Despite the burden of osteoporosis and treatment availability, a treatment gap remains. Women in a population-based study were followed with respect to use of anti-fracture medication over two decades. Use increased over time but remained suboptimal, with less than 20% of those at high risk of fracture receiving treatment.
Purpose
We examined trends in osteoporosis-related medication use over time using data from the Geelong Osteoporosis Study, an ongoing, population-based study.
Methods
Self-reported medication use data were available for 822 women (50–90 years) at time-1 (1993–1997), 575 women at time-2 (2004–2008), and 527 women at time-3 (2011–2014) participating in a longitudinal study. Prevalence of any osteoporosis-related medication use (pooled anti-fracture (bisphosphonates, raloxifene, denosumab, or strontium); hormone therapy; and supplements (calcium and/or vitamin D)) was calculated using bootstrapping methods for the whole group and those at risk of fracture, identified using FRAX Aus® (probability of major osteoporotic fracture ≥ 20% and/or ≥ 3% hip fracture) and BMD (osteoporosis indicated by a T-score of less than − 2.5 at either the femoral neck or spine). Time trend (age groups 50–59, 60–69, 70–79, 80+ years) and time-point effects were evaluated using mixed effects logistic models.
Results
The use of any osteoporosis-related medication increased over three time points (time-1, 25.9% (95% CI 23.1, 28.8); time-2, 32.5% (28.7, 36.3); time-3, 35.9% (31.9, 39.8)), driven by the use of supplements (time-1, 12.9% (95% CI 10.6, 15.1); time-2, 22.1% (18.8, 25.4); time-3, 30.9% (26.9, 35.5)) and anti-fracture medication (time-1, 0.9% (0.4, 1.6); time-2, 5.0% (3.3, 6.8); time-3, 4.4% (2.7, 6.3)).
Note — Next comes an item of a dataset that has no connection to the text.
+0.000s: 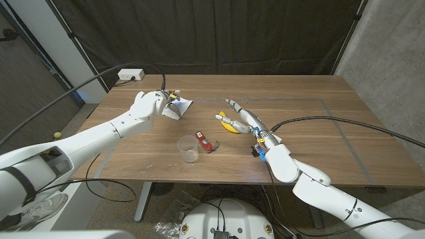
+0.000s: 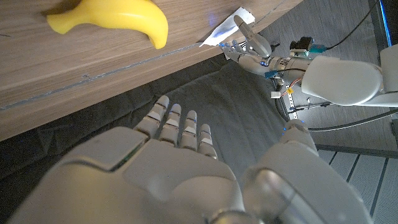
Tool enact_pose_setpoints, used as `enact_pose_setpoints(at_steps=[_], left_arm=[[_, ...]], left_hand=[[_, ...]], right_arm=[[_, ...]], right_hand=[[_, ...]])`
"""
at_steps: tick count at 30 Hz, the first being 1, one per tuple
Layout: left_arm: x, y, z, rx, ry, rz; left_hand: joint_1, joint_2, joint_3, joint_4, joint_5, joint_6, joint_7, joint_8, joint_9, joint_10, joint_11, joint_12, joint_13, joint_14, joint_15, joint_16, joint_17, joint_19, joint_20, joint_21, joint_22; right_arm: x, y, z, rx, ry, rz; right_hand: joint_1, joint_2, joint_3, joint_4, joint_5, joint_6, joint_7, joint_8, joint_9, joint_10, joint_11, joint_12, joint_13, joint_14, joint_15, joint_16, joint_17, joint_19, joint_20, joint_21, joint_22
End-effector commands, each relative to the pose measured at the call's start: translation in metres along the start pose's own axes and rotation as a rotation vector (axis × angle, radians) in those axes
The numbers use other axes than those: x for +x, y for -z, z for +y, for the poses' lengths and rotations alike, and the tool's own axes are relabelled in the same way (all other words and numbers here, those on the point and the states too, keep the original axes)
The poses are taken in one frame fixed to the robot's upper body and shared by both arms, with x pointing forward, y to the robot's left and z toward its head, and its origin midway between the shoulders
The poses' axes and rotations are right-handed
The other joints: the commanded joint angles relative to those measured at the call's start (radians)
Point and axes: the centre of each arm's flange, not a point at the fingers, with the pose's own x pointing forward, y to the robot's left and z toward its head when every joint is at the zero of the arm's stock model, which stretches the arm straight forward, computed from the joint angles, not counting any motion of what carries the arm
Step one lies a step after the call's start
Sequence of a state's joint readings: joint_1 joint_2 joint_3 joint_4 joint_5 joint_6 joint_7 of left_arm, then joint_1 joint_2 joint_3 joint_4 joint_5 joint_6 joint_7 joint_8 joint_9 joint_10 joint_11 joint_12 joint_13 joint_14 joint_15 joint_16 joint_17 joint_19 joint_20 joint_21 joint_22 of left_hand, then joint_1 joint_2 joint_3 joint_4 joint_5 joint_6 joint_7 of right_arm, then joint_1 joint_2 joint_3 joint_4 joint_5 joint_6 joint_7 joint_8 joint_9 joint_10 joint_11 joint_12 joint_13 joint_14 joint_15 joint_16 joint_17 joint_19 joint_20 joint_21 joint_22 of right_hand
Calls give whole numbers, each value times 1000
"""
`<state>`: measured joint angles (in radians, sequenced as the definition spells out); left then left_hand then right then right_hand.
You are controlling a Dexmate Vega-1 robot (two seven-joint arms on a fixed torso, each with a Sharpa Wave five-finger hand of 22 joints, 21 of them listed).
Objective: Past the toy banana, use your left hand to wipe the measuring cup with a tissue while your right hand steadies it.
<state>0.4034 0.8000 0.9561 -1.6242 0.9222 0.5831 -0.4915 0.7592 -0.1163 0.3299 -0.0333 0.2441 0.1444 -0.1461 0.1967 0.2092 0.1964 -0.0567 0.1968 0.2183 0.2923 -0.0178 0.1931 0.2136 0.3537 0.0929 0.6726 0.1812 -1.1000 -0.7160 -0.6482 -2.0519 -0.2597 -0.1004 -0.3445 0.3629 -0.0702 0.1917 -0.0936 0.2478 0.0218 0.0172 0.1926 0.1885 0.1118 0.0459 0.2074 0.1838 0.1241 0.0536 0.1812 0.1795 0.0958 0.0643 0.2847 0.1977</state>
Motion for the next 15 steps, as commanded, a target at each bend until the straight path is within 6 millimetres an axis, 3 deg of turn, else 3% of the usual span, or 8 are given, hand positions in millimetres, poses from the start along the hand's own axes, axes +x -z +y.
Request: enact_pose_setpoints(at_steps=[1,4,8,9,11,12,13,15], left_arm=[[14,0,-6,41,10,62],[21,-2,-9,24,8,31],[26,-7,-13,52,-11,19],[27,-8,-14,60,-18,15],[29,-10,-17,65,-45,8],[30,-11,-18,69,-48,6],[31,-11,-19,66,-50,4],[32,-12,-22,61,-66,0]], left_hand=[[15,6,5,-10,6,11,-6,12,0,14,5,10,1,1,-7,7,-2,11,-1,5,-1],[19,8,7,-12,6,13,-8,13,0,18,6,11,1,-1,-7,7,-3,17,-2,5,-1],[31,18,11,-16,6,32,-12,22,0,44,-12,20,-1,6,-16,11,-6,23,-9,2,-2],[42,25,15,-21,6,53,-18,30,-1,59,-25,24,-1,21,-33,16,-8,27,-12,-1,-2],[72,44,28,-34,5,106,-26,49,-2,116,-60,43,-3,71,-73,32,-11,50,-35,0,-2],[98,58,39,-46,1,141,-31,61,-3,166,-78,58,-3,115,-100,42,-12,78,-61,5,-1],[111,65,44,-52,-3,178,-36,74,-3,187,-86,63,-4,138,-108,46,-13,98,-73,9,-1],[154,86,63,-72,-16,255,-24,98,-5,271,-103,85,-5,231,-150,67,-12,148,-107,21,0]], right_arm=[[2,1,-5,4,0,-4],[3,2,-8,1,2,2],[3,3,-9,0,3,13],[3,4,-10,-1,3,15],[2,5,-11,-3,4,17],[2,5,-11,-4,4,19],[2,6,-12,-4,7,22],[2,7,-13,-7,9,27]], right_hand=[[-9,-1,-5,2,6,6,-5,4,1,10,-1,5,5,6,-3,7,2,4,-8,-3,3],[-11,0,-5,3,6,6,-5,4,1,11,-1,5,5,6,-3,7,2,5,-8,-3,4],[-14,0,-7,4,7,7,-6,4,1,13,-2,6,5,6,-4,7,3,5,-9,-3,4],[-15,1,-7,5,7,7,-6,4,1,13,-2,6,5,7,-4,7,3,5,-9,-3,4],[-16,1,-8,6,7,7,-7,4,1,14,-1,6,5,7,-3,7,3,5,-9,-4,4],[-16,1,-8,6,7,7,-7,4,1,14,-1,6,5,6,-3,7,3,5,-9,-4,4],[-17,1,-8,6,7,7,-7,4,1,14,1,6,5,7,-3,7,3,5,-9,-4,4],[-18,2,-9,7,8,7,-7,4,1,15,-1,6,5,6,-3,7,3,5,-9,-4,4]])
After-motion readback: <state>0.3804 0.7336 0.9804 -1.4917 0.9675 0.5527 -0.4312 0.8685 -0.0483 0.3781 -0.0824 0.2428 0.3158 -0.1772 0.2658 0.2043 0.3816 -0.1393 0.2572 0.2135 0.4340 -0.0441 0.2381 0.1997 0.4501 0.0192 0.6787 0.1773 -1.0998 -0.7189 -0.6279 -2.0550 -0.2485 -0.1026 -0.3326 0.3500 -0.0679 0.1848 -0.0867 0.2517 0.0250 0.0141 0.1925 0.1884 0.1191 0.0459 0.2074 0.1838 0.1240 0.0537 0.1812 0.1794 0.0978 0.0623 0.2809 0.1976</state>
Women at high risk of fracture were identified by BMD (time-1, n = 231 (28.1%); time-2, n = 92 (16.0%); time-3, n = 51 (9.7%)) and FRAX criteria (time-1, n = 272 (33.1%); time-2, n = 105 (18.3%); time-3, n = 100 (19.0%)). The use of anti-fracture medication was low among these groups (BMD criteria: time-1, 1.7% (0.4, 3.7); time-2, 16.3% (8.7, 24.3); time-3, 15.7% (7.1, 26.1); FRAX criteria: time-1, 1.1% (0.0, 2.3); time-2, 18.1% (11.5, 25.5); time-3, 13.0% (6.5, 19.8)).
Conclusion
Use of anti-fracture medication among women at risk of fracture remained low over time. Investment into systems approaches to correct the treatment gap is warranted.